Mount Itamos () is a mountain range in Chalkidiki, northern Greece. It stretches across the Sithonia peninsula (the "second" or "middle finger" of Chalkidiki) in the middle from north to south.

Peaks
The peaks of Mount Itamos are:

Itamos, 817 m, , east of Parthenonas
Astrapokameno, 808 m, , east of Parthenonas
Psilos, 753 m, , east of Parthenonas
Dragoudeli, 689 m, , west of Sarti
Paklara, 598 m, , west of Sarti
Karvounas, 567 m, , southeast of Vourvourou
Melitonas, 468 m, , southeast of Porto Carras
Trapezi, 366 m, , south of Sarti
Petrus Rock, 298 m, , southeast of Nikiti

Description
The area of the mountain range is about 27,000 hectares (270 square kilometres). Land use is about 70% forestry, 30% agriculture, 10% tourism/recreation. Most of the land is located within the Oros Itamos - Sithonia Protected Area.

The mountain range is predominantly covered by conifer forests. Forest fires have destroyed large areas of forests in the south of Sithonia around Sarti and Sykia, and in September 2004, east of Neos Marmaras. To protect against the spread of forest fires, wide corridors have been created.
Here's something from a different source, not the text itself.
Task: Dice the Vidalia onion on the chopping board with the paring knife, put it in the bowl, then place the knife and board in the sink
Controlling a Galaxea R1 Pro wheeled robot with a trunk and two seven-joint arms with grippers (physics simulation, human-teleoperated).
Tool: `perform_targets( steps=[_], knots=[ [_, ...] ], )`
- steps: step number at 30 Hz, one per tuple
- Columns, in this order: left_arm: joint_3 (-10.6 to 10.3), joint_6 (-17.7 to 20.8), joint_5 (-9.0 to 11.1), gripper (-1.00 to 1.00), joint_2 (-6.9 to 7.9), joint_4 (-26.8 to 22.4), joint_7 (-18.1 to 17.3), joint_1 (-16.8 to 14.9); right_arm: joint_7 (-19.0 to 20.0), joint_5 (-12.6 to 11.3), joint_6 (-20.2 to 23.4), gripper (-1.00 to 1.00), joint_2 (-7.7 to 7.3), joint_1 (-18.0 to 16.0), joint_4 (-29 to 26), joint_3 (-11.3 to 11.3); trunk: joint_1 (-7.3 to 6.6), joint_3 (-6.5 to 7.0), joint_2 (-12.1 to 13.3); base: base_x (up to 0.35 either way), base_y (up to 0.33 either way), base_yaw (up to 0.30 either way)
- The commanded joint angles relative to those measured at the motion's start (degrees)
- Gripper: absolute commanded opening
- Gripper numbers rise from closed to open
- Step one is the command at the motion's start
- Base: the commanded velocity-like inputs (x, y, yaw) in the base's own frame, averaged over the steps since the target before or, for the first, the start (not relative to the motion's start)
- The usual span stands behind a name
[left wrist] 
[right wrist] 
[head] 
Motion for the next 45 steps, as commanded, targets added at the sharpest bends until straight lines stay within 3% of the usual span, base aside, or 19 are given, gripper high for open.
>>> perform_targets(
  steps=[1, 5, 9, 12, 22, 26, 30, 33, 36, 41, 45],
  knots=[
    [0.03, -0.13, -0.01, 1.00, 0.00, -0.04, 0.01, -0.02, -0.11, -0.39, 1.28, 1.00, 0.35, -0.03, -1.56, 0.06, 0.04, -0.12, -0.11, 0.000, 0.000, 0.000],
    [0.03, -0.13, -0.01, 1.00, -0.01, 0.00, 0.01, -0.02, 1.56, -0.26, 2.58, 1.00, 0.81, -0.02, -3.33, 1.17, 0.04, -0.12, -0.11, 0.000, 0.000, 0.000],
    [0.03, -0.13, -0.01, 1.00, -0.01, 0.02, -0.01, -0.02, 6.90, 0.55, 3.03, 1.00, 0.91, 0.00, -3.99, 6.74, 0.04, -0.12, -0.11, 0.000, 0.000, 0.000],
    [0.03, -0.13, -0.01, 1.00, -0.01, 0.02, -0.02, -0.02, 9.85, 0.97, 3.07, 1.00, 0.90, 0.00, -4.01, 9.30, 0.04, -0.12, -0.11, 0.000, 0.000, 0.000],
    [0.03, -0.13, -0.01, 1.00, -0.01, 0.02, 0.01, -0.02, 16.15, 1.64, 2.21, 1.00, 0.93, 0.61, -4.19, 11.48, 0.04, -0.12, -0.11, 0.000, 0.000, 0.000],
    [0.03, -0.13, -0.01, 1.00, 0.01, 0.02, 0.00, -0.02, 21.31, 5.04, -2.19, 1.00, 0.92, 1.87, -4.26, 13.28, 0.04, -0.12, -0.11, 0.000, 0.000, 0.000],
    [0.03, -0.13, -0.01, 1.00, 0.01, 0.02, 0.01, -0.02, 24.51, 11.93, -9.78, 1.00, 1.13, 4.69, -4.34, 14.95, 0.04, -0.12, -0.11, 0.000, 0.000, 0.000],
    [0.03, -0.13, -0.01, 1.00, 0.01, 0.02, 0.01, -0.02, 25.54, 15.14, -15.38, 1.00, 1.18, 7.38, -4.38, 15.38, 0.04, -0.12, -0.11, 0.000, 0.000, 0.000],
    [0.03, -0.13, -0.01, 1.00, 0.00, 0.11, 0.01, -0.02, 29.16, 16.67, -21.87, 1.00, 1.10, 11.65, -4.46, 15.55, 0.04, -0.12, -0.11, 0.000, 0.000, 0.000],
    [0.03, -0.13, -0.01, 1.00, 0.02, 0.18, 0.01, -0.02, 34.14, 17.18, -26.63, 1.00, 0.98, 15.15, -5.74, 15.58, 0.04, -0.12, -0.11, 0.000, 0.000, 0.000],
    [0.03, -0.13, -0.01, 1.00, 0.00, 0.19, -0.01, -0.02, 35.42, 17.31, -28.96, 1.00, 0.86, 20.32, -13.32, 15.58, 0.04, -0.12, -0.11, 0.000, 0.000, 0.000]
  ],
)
The mountain range has many dirt roads that are popular with mountain bikers. During the winter, many of the roads can become muddy due to frequent rainstorms.

Approximately in the middle of the mountain range, a road stretches from Nikiti to Sykia, from which numerous winding roads lead to the island's main road. Settlements are located on the coast due to the ruggedness of the central mountain range; only Sykia is about 4 km inland. The only higher settlement is the mountain village of Parthenonas, which can be reached from Neos Marmaras by an asphalt road.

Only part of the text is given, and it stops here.